C’est le cas d’Ahmed Jeddar, le député PJD de Hay Hassani, à  Casablanca, qui se voit contraint de choisir entre son mandat de député et sa carrière de chirurgien dentiste attitré de l’oeuvre de mutualité des fonctionnaires et agents au Maroc (Omfam), organisme relevant de la Cnops.
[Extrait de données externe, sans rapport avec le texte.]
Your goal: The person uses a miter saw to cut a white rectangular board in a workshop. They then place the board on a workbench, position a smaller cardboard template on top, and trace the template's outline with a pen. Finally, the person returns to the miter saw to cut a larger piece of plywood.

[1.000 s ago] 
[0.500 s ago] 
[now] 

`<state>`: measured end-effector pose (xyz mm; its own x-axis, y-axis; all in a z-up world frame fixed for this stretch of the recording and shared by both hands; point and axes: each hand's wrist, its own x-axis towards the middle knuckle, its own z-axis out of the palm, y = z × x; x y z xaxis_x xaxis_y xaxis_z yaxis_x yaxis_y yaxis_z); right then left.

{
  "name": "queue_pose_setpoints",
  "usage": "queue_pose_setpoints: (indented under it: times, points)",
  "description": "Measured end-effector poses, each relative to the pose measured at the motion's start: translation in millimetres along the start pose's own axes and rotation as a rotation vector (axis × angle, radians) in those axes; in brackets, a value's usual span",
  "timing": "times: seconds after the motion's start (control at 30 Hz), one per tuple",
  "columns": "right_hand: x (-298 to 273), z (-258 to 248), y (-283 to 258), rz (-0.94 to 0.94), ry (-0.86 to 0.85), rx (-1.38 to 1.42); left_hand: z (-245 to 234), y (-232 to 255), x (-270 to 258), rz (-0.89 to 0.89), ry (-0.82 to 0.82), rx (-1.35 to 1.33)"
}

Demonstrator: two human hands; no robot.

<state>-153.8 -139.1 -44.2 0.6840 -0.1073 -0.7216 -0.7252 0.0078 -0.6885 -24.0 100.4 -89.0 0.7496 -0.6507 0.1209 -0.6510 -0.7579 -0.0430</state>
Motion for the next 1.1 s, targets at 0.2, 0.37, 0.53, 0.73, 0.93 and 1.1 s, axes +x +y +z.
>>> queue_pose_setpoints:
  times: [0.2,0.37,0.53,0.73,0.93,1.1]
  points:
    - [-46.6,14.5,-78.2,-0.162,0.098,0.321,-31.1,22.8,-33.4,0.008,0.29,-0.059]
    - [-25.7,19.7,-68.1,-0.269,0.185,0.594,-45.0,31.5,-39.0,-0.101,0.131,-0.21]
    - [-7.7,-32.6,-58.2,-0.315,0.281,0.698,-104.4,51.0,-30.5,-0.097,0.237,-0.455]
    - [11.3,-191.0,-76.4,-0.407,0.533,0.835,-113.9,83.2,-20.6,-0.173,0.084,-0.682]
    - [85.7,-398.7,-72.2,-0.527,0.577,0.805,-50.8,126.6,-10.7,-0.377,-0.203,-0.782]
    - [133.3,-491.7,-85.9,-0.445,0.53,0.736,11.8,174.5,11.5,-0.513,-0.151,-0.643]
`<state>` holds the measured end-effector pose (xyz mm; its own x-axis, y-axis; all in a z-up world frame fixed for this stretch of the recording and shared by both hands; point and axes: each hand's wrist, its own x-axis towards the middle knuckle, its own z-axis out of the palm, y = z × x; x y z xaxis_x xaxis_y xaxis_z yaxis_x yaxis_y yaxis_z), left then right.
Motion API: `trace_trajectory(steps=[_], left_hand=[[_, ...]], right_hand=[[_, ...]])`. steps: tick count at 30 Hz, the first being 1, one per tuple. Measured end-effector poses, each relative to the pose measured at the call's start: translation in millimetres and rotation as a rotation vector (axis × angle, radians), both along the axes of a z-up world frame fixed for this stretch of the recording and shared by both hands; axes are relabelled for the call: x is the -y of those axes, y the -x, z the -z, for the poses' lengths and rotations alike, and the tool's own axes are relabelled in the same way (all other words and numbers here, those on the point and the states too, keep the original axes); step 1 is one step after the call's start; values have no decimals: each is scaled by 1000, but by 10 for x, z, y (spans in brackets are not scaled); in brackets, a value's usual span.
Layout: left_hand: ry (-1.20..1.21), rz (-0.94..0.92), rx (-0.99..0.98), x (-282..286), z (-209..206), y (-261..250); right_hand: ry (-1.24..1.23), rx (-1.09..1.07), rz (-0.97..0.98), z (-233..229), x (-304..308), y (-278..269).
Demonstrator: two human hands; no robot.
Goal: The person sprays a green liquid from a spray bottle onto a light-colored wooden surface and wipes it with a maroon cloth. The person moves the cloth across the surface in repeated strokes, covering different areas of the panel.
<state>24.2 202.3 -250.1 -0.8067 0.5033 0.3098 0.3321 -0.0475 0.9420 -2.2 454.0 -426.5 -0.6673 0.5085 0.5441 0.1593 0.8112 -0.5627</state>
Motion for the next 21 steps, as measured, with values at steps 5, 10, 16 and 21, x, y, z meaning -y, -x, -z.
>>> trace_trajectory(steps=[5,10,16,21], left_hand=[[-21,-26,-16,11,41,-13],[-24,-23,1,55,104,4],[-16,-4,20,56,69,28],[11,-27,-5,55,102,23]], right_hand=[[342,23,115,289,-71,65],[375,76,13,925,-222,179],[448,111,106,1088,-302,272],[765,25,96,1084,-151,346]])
Un dentiste consciencieux qui devrait renoncer à un confortable contrat avec la Cnops. C’est le cas d’Ahmed Jeddar, le député PJD de Hay Hassani, à Casablanca, qui se voit contraint de choisir entre son mandat de député et sa carrière de chirurgien dentiste attitré de l’oeuvre de mutualité des fonctionnaires et agents au Maroc (Omfam), organisme relevant de la Cnops. Selon le Conseil constitutionnel, que le député a pris l’initiative de consulter sur son cas, le mandat de ce dernier est incompatible avec sa fonction de prestataire de service contractuel de l’Omfam. Cette mutuelle étant essentiellement financée par des fonds qui sont transférés de la Cnops. Elle tombe donc sous le coup de l’article 14 de la loi organique de la première Chambre. En revanche, rien n’interdit à M. Jeddar d’exercer à titre privé.